Developing User Profiles With Weka Tool: Login, Access And Resource Usage Patterns

Project Aim

For a department, the provided data contains login and access data for all the 20 users.This project’s aim is to develop a profile for each user in a department that is profiling the user for authorization and authentications. Based on the data, the users need to develop a user profile in the department. Generally, the profile indicates the login, login off, access patterns and session time patterns. Each profile contains start time, duration, resource accessed and performedoperations types. Here, the resources indicate the printer, network, file and computer. The access pattern indicates the executed user programs; file accessed for update and read, and printer usage, file size and library programs. The user profiles are determined by using any association rules with sufficient support. The development of user profile needs to avoid the outliers, it over fits and also uses the data mining security techniques to provide effective user profiles, for a department. All these will be analyzed and discussed in detail. 

Save Time On Research and Writing
Hire a Pro to Write You a 100% Plagiarism-Free Paper.
Get My Paper

The aim of this project includes to develop a profile for each user in a department that is profiling the user for authorization and authentications. The development of user profile is done by using Weka tool. In Weka data mining tool, the association rules are used to develop the user profile in a department.
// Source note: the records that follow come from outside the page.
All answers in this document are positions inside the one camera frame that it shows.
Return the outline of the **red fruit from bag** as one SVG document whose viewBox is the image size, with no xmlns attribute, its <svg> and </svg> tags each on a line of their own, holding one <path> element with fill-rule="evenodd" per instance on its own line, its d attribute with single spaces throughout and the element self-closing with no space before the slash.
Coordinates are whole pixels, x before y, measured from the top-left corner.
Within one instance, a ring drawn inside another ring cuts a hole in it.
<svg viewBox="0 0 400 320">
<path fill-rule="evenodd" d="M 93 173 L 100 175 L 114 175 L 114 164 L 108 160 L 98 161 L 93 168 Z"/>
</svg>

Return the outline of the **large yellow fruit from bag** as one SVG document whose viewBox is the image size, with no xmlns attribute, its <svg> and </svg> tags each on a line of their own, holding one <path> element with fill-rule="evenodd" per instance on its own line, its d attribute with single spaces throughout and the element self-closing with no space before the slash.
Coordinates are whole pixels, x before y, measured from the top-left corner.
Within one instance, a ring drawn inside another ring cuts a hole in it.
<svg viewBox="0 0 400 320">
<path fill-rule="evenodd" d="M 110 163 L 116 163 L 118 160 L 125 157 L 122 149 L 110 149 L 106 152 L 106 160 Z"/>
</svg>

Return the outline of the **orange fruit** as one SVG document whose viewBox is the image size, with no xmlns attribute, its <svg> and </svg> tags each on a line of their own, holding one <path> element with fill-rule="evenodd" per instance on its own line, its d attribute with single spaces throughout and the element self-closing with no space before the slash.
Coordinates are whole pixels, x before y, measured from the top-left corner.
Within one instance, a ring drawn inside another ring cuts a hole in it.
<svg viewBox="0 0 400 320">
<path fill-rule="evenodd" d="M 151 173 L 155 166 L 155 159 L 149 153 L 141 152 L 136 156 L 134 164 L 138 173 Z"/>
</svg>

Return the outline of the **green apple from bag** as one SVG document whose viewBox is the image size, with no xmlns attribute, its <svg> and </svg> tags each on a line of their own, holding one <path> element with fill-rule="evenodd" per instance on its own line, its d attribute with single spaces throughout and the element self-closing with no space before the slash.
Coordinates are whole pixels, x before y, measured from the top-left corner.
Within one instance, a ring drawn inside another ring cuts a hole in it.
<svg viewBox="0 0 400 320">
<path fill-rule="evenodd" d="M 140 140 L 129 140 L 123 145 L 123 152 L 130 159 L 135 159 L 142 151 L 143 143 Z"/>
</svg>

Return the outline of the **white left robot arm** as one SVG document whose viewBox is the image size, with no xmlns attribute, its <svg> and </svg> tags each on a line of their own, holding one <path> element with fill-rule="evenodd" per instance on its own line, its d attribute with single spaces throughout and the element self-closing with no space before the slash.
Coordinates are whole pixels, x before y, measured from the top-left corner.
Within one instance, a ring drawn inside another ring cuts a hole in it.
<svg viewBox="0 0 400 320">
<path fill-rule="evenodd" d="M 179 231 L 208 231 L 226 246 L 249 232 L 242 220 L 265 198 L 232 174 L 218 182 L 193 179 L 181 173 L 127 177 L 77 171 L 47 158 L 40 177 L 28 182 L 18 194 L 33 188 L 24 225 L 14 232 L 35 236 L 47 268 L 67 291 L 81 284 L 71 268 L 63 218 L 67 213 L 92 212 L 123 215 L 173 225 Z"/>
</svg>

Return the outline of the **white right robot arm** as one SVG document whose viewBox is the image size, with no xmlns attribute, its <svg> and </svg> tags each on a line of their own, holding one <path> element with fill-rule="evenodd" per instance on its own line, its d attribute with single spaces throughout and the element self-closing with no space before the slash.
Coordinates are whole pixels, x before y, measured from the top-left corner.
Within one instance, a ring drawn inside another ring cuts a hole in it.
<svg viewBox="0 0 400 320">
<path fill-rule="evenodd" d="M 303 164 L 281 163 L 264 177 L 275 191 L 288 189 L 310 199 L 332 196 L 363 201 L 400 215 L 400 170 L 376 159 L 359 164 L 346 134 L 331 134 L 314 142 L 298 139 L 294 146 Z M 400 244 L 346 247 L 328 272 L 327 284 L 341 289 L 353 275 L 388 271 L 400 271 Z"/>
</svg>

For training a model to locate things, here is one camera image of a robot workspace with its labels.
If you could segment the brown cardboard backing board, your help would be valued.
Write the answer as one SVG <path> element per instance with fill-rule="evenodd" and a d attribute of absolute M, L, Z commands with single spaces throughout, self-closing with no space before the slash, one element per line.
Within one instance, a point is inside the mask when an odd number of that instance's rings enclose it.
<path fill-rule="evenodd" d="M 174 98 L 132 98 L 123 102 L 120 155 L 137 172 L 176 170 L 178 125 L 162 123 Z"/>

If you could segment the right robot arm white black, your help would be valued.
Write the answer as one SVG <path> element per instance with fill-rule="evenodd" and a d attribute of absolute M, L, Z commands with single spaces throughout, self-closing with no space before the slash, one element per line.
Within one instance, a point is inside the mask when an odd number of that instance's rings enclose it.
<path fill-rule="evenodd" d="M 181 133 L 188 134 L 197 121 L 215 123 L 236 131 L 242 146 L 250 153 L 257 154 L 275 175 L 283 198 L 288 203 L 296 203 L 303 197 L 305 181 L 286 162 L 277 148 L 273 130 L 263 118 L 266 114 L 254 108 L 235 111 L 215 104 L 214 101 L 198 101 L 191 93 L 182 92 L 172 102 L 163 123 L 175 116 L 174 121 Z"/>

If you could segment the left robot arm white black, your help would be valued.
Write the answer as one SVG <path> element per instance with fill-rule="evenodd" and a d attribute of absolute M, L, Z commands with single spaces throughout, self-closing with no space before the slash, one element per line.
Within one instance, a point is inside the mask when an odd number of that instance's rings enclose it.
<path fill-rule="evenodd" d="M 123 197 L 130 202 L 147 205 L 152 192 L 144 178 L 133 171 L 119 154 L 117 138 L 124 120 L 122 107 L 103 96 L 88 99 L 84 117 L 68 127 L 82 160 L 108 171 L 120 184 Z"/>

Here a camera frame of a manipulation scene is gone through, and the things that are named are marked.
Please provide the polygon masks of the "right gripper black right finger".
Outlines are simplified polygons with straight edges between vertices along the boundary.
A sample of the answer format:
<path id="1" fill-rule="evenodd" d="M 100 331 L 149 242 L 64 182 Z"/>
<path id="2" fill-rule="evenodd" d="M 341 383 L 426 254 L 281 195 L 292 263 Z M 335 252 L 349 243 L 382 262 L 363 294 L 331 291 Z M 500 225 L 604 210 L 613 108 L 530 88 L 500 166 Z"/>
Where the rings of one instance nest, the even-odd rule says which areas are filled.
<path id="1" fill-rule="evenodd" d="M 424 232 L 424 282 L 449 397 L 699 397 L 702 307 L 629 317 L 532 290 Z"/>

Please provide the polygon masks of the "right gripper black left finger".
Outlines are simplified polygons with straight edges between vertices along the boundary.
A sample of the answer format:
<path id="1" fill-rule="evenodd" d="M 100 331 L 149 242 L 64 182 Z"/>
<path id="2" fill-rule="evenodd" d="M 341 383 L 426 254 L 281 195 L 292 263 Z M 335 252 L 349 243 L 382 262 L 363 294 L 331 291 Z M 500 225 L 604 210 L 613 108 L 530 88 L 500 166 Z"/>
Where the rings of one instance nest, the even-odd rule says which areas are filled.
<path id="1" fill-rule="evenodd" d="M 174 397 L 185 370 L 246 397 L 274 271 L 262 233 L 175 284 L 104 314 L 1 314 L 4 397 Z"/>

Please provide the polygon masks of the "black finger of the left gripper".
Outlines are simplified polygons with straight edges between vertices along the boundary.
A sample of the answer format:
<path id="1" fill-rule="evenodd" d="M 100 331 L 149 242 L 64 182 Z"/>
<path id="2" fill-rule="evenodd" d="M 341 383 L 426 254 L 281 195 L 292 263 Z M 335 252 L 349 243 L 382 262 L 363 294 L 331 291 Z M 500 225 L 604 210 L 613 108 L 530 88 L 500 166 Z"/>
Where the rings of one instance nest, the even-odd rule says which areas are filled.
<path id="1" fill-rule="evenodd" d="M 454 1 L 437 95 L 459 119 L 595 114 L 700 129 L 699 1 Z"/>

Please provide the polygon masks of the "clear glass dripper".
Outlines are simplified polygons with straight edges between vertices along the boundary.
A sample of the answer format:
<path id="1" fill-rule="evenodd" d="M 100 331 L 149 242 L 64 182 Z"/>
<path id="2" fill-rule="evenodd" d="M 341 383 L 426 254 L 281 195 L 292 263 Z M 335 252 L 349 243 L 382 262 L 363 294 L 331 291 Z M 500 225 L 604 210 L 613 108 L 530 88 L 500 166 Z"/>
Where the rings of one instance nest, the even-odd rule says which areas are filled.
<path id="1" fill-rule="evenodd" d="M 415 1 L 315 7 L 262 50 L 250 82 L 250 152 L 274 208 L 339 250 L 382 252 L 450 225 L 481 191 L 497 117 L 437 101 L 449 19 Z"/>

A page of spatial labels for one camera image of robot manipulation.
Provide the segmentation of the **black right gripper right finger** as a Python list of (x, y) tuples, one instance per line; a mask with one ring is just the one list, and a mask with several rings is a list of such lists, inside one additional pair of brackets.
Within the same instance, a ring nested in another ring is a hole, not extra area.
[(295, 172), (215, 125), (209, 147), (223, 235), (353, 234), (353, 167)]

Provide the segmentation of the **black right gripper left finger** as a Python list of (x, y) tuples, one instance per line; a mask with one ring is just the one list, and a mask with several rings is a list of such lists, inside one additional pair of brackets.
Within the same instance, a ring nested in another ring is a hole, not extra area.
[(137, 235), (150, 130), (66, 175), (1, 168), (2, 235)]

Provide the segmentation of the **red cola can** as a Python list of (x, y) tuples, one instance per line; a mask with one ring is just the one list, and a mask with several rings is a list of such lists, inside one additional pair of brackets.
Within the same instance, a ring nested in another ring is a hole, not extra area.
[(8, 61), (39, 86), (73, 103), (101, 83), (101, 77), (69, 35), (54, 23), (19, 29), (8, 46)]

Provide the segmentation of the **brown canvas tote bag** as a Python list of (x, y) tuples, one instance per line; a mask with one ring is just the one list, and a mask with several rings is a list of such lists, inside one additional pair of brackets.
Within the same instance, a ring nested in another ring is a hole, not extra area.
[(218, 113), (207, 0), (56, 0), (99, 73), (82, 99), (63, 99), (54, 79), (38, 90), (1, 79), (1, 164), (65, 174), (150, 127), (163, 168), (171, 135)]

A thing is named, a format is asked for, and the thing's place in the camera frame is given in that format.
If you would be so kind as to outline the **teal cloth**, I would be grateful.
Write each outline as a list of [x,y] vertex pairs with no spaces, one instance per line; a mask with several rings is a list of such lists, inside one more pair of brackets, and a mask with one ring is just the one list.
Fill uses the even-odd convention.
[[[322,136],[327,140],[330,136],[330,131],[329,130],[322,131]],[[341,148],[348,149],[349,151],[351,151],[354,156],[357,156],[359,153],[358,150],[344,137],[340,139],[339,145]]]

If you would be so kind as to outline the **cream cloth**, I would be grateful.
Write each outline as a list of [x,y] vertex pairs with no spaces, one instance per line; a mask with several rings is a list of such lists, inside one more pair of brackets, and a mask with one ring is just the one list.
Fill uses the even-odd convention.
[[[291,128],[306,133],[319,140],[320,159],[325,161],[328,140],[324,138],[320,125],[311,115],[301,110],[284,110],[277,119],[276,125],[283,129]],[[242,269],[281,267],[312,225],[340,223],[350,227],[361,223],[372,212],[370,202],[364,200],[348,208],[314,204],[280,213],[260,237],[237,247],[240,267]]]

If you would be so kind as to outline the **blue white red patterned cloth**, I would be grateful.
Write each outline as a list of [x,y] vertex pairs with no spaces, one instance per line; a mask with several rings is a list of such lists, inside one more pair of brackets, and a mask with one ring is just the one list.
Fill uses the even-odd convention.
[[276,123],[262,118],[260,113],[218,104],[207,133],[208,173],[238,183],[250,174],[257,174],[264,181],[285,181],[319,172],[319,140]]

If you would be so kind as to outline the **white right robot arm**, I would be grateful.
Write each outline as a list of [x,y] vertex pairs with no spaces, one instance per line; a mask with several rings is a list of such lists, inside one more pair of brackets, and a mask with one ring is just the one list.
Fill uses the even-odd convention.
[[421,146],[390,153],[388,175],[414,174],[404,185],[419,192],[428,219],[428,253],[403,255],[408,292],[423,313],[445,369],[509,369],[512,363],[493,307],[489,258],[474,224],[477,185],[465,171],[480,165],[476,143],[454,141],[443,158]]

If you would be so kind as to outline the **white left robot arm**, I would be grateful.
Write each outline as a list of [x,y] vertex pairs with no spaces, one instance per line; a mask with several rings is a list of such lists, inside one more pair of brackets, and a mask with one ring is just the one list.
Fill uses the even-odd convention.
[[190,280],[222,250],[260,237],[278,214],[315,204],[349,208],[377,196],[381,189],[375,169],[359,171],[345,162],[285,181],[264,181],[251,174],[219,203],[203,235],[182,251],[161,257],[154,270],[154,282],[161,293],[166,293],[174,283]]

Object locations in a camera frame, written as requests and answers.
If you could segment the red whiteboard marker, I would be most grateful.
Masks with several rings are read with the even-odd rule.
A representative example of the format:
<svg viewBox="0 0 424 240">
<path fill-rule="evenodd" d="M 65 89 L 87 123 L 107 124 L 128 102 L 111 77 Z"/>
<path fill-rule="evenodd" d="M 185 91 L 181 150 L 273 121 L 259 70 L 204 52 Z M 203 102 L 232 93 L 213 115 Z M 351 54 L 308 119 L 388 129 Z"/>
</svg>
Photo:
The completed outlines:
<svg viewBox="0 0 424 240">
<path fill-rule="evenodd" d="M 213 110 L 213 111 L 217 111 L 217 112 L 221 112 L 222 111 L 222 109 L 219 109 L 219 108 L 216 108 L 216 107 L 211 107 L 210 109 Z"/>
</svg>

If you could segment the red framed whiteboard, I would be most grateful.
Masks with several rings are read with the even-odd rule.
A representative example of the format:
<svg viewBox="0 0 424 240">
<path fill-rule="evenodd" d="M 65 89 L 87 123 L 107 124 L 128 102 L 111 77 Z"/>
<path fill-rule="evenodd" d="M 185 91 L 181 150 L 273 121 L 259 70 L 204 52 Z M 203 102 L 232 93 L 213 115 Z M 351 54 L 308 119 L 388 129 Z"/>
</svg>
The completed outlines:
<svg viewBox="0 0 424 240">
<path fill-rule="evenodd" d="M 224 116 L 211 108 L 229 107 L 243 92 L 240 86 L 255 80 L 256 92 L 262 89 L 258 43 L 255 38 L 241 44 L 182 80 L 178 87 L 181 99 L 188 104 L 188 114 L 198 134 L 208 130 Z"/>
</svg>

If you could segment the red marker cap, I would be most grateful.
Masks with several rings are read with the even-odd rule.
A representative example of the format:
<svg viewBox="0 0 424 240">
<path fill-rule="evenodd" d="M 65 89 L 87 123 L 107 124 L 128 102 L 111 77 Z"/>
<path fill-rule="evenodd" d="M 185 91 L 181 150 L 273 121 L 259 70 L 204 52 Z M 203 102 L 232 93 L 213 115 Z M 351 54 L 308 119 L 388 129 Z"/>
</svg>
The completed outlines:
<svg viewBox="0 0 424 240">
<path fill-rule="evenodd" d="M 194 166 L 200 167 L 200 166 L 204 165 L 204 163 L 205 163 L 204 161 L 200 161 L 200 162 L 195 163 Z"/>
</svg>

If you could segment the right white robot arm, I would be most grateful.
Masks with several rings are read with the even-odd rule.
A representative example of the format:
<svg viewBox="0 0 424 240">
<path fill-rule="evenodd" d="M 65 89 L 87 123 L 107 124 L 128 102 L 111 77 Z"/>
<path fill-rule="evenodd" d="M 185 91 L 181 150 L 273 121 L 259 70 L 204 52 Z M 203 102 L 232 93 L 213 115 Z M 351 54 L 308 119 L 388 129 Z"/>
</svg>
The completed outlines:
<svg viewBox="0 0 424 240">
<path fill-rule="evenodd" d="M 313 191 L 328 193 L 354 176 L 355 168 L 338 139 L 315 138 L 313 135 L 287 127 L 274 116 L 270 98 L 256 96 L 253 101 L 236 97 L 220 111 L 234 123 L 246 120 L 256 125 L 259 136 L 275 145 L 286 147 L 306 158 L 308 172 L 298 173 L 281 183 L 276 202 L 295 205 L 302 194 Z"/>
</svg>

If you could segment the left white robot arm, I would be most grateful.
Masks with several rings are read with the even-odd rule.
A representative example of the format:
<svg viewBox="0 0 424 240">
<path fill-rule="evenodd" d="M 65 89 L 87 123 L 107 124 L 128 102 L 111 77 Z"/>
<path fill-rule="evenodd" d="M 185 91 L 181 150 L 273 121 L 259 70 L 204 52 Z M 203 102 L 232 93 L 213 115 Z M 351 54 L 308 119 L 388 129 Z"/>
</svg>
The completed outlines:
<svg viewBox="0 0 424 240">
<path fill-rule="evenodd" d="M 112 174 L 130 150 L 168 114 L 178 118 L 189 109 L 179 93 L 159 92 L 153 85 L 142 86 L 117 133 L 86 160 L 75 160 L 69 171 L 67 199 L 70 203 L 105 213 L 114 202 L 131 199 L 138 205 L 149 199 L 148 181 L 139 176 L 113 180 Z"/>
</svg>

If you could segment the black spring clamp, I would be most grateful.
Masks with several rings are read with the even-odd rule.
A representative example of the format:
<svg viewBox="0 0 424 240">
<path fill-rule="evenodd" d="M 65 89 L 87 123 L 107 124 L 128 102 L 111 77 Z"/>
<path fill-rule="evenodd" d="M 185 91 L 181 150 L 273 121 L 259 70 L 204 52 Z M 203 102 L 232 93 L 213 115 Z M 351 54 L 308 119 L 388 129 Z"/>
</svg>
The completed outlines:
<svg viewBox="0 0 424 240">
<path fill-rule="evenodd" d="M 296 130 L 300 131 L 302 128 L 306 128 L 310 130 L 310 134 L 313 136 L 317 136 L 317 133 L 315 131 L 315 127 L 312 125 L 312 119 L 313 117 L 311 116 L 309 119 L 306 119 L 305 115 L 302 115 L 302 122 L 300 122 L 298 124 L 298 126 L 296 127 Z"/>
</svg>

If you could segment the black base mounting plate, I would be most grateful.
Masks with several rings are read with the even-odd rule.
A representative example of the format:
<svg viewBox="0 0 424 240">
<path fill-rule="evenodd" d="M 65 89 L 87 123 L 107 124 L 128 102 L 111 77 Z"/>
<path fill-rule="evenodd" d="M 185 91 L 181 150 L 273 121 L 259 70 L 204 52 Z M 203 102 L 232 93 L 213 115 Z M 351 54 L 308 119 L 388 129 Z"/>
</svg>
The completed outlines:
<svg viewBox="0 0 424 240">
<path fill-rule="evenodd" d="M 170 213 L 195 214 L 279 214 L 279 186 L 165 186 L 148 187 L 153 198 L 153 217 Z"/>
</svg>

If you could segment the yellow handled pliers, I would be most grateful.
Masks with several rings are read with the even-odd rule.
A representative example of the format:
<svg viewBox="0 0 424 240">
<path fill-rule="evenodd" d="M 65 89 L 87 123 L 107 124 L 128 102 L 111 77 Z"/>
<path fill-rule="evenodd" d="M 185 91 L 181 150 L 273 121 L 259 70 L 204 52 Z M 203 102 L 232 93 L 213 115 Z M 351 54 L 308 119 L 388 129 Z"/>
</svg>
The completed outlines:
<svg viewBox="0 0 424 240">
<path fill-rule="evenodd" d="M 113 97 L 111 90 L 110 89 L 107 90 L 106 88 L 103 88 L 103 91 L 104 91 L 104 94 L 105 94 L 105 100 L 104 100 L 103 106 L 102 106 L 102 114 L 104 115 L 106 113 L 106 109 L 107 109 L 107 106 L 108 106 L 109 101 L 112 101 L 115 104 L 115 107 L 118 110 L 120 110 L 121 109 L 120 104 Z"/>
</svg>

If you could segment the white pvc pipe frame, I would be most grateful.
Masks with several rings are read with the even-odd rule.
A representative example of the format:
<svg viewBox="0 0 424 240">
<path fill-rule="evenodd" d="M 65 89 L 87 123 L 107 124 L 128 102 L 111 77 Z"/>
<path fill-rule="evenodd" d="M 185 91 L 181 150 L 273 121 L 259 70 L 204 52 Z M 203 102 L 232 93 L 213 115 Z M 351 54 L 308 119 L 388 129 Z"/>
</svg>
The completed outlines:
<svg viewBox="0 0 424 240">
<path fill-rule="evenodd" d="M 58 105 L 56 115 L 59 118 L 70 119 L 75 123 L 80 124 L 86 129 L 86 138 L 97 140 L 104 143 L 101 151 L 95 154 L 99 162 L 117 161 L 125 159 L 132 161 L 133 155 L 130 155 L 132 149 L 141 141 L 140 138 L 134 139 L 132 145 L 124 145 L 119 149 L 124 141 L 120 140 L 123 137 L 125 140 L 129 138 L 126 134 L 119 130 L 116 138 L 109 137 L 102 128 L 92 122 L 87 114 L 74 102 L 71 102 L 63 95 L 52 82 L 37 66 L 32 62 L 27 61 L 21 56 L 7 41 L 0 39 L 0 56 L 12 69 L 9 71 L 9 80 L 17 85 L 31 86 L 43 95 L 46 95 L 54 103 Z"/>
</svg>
Also, the analysis of the data mining security techniques to provide the effective user profile for a department will be covered. 

  1. Analyze the user profile to develop a profile for each user.
  2. Using association rules to develop a user profile, by using the provided data.
  3. Analysis on identifying the development of user profiles, in a department. 

The provided data set is divided into three data sets like login pattern, e-mail pattern and resource usage pattern and the data set contains the following attributes such as, user ID, user program ID, library program ID, library utility ID, File ID, printer ID, e-mail program ID, Time, date and host machines. 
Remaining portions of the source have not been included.